Status ekonomi orang tua mayoritas dalam keadaan mampu. Hal ini berkaitan dengan uang saku yang diberikan pada anak mayoritas yaitu lebih dari Rp 3000. Uang saku yang rutin diberikan pada anak dapat membentuk persepsi anak bahwa uang saku adalah hak mereka dan mereka bisa menuntutnya. Kurangnya nasehat dan arahan dari orang tua tentang pemanfaatan uang saku akan mendorong anak untuk memanfaatkannya secara bebas. Pemberian uang saku mempengaruhi kebiasaan jajan pada anak usia sekolah. Status ekonomi yang tinggi sering diikuti dengan uang saku anak yang tinggi juga. Anak dengan uang saku banyak cenderung memilih jajanan yang rasanya enak sesuai dengan keinginannya sendiri tanpa memikirkan baik untuk kesehatan atau tidak.

Mayoritas responden yaitu sebanyak 8 orang (40%) pernah mendapatkan informasi dalam pemilihan jajanan sehat dari orangtua. Adanya informasi baru mengenai jajanan sehat memberikan landasan kognitif baru bagi terbentuknya pengetahuan dalam pemilihan jajanan sehat (Ariandani, 2011). Berdasarkan teori tersebut dan data demografi, anak yang pernah memperoleh informasi mengenai jajanan sehat sebelumnya dari orangtua memiliki pengetahuan yang baik dibandingkan dengan anak yang belum pernah memperoleh informasi sama sekali.

Pengetahuan merupakan hasil dari tahu, dan ini terjadi setelah seseorang melakukan penginderaan terhadap suatu objek tertentu.
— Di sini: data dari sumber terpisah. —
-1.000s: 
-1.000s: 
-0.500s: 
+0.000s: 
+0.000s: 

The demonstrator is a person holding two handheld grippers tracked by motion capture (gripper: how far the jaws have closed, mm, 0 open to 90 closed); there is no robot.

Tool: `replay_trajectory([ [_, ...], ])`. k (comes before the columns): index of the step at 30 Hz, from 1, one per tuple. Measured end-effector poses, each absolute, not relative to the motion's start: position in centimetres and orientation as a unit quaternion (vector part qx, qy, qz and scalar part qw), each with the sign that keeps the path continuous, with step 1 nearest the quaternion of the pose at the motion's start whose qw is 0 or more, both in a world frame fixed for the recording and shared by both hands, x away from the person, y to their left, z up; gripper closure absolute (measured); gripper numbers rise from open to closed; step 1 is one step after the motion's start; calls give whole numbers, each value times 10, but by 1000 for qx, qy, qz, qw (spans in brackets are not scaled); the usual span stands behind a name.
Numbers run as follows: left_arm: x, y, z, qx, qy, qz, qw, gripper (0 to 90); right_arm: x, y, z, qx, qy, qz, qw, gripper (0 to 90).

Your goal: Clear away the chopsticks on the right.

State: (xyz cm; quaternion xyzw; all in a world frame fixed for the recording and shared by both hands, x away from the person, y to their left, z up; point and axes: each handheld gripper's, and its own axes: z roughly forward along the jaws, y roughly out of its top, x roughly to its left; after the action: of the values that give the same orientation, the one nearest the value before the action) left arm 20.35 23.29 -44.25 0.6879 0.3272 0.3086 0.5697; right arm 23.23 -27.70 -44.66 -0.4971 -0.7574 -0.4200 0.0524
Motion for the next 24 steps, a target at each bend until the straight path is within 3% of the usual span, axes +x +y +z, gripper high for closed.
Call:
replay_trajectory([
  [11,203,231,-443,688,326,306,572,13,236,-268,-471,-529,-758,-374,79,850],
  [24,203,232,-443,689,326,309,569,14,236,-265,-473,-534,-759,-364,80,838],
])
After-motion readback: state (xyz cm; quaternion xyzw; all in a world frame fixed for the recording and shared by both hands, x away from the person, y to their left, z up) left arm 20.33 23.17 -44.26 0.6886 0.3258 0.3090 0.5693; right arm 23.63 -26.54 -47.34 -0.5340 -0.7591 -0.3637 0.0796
Penginderaan terjadi melalui pancaindera manusia, yakni indera penglihatan, pendengaran, penciuman, rasa, dan raba. Pengetahuan atau kognitif merupakan domain penting untuk terbentuknya tindakan seseorang. Tingkat pengetahuan dipengaruhi oleh proses pembelajaran (Notoatmodjo, 2007).